But here’s the thing about your current job, the stress of leaving it and your anxieties for the future: so much of what you’re dealing with — the stress, the anxiety and so on — is because of your job. We all have only so much emotional bandwidth, and when most of it is taken up by a job that you hate, in an environment that’s profoundly toxic for you, it’s going to leave you with virtually no room for anything else. You aren’t leaving those negative feelings behind when you clock out; they’re with you, all day, every day, bleeding into everything else you do. Just by leaving this job and not subjecting yourself to that continuous treadmill of misery, you will be cutting off the source of so much anxiety that you’ll be astounded. It will be like shutting down applications that are using all your processing power and RAM, defragging the hard drive and clearing your emotional cache. That alone will make you feel like you’ve dropped a burden you never realized you were carrying. While it certainly won’t cure any conditions, I wouldn’t be the least surprised if you find that it alleviates them. As somebody with ADHD, I can tell you from personal experience: you have no goddamn clue how much what you’re dealing with are compensating behaviors and how much they take out of you until you don’t need them anymore.
By freeing up that bandwidth, you’ll be in a much better position to decide what direction you want to take and what new career path you’re going to want to follow. You may even discover that you want something that isn’t as “prestigious” or “glamorous” but speaks far more to your soul. You may discover, for example, that you’re a facilitator, not a leader or driver. You may realize that you’re happiest being someone who makes things run smoothly or who helps people do what they need. In gaming terms, you may well discover that you’re best role is support, not carry or pusher. And you know what? That’s fine. That’s not only valid, but valuable and undervalued by folks who think that everyone needs to be the aggressive go-getter.

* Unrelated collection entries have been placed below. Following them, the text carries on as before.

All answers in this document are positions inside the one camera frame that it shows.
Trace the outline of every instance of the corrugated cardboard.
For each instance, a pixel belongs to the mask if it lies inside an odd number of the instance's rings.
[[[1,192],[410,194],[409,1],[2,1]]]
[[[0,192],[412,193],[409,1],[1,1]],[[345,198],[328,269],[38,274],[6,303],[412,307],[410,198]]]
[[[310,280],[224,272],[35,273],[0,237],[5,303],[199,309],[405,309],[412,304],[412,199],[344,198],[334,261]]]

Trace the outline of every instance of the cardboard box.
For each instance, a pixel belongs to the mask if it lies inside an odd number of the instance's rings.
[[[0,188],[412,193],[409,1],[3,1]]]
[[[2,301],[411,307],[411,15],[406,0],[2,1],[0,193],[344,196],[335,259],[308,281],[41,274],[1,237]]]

You know who’s one of the most beloved and — in a real way — desired characters in pop culture? Samwise Gamgee. He’s a quiet man who doesn’t want to change the world, he doesn’t want to be all-powerful or an influential leader of men. He wants to work in his garden, grow his vegetables, cook and clean and generally live a very quiet, domestic life. He’s there for his friends and will help quite literally carry them through Hell… but his greatest ambition is a quiet, calm life with a nice house and a nice family. And there are many many women who want a partner like that.
One of the things people tend to not understand about relationships, especially when it comes to questions of “being the provider” is that people in general, and women in particular, aren’t looking for someone who’s going to be covering all the costs and paying all the bills and anyone who can’t keep up gets seen as a mooch and slacker. What they want is someone who contributes, who doesn’t take more than they give. Being a provider isn’t just about money or material goods, it’s equally about labor and effort, including emotional labor. A guy who pays all the bills but treats this like they don’t need to do anything else for the relationship isn’t giving equal value for what they’re taking. The cost of the labor and effort they are demanding from their partner isn’t equivalent to just covering expenses.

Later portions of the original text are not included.